Constitution expert Subhash Kashyap has similar views.

“The intention of setting up a subject related or department related committee is that all Bills will be sent. The whole idea was to develop some ministry-wise specialisation in legislature and to send, so far as possible, all the Bills for scrutiny to these committees. But only a few are being sent. That is not correct in my opinion,” he said.  

The system of department related standing committees was instituted by Parliament in 1993. There are 24 such committees.  

Kashyap said the idea was to have in-depth examination of provisions of the Bills so that enacting hasty or flawed legislations could be avoided or the shortcomings of a Bill removed.

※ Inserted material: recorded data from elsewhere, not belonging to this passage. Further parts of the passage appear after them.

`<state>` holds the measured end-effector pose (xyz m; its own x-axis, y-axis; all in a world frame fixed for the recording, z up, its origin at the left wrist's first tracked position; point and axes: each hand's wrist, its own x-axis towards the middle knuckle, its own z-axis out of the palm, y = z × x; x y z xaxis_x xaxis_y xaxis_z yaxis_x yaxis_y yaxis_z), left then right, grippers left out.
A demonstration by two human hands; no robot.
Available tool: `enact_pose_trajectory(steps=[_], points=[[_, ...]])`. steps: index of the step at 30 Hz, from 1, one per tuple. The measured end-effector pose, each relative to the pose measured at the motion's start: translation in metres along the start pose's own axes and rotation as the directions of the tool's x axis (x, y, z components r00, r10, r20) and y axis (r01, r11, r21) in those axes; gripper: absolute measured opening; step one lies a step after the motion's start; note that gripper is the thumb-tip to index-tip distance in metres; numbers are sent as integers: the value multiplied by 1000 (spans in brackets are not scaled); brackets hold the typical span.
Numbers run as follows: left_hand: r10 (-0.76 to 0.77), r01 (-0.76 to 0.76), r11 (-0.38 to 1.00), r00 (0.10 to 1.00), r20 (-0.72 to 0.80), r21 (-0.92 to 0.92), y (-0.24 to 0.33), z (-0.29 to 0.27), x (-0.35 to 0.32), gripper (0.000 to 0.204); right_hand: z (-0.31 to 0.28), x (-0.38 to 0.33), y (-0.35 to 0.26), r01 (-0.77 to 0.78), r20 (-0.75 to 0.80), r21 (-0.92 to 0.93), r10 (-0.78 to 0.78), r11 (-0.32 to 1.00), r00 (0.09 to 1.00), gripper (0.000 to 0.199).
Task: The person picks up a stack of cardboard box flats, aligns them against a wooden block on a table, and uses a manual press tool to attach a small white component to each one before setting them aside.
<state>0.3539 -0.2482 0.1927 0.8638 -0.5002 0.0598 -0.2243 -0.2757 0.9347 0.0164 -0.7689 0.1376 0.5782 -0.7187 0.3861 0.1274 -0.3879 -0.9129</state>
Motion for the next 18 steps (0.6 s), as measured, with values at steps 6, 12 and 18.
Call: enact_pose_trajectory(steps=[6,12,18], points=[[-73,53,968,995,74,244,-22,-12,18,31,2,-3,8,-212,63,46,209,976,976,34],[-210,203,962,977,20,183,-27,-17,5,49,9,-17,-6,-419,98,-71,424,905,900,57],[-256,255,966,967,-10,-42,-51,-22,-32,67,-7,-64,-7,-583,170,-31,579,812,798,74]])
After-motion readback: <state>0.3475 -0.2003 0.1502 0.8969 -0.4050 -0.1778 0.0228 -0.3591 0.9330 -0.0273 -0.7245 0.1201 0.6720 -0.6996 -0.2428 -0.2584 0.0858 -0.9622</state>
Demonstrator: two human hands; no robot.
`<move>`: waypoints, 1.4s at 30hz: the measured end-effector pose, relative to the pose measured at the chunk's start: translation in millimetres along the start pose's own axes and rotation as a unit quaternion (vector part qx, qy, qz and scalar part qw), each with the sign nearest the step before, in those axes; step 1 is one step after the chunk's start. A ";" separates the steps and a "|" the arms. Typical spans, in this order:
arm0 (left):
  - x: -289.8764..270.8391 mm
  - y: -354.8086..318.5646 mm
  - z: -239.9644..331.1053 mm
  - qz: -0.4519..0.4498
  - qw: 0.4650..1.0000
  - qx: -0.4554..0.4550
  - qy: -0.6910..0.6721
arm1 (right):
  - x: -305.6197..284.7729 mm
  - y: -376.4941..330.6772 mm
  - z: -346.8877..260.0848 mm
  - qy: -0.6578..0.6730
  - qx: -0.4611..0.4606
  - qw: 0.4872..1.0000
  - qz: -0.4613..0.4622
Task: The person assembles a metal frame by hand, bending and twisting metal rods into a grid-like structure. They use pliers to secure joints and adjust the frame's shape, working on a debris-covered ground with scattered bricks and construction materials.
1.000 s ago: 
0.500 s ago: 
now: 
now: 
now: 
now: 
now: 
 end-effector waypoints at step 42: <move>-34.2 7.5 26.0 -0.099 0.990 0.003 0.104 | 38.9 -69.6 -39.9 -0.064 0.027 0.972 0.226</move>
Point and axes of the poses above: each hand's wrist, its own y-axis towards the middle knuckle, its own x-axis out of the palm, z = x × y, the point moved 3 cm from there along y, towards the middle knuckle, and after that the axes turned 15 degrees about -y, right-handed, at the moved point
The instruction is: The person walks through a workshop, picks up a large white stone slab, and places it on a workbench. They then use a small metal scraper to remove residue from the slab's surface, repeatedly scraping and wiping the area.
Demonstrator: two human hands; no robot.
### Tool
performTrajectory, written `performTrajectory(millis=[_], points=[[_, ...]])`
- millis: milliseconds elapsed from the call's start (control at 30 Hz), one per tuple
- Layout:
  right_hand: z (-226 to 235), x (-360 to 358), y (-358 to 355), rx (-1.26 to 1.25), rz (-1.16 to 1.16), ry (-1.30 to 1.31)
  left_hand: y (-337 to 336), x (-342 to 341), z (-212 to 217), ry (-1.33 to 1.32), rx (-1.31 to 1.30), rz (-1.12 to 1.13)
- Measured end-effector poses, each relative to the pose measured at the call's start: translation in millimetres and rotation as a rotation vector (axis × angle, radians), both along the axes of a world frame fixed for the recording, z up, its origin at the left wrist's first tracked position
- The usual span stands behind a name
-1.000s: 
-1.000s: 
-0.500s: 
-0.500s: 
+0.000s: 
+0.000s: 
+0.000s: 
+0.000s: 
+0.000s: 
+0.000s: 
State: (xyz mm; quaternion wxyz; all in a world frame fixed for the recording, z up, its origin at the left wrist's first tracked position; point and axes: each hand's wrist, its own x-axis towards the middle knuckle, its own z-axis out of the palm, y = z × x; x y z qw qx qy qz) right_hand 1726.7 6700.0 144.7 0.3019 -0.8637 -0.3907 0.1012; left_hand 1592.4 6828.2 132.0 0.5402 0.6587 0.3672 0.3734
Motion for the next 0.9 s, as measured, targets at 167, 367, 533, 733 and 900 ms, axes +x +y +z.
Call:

“It is for the government and Parliament to consider why more Bills are not being set to the committees.”

Squeezing role of Standing Committees

10% 17th Lok Sabha of the Bills introduced were referred to committees.
25% 16th Lok Sabha of the Bills introduced were referred to committees.
71% 15th Lok Sabha of the Bills introduced were referred to committees.
60% 14th Lok Sabha of the Bills introduced were referred to committees.

System that has stood test of time

The system of department related standing committees was instituted by Parliament in 1993.  

Currently, there are 24 such committees such as those on finance, home affairs, defence etc.  

These standing committees examine Bills that are referred to them.

They also examine the expenditure plans of ministries in the Union Budget.  In addition, they may examine the working of the departments and schemes of the government.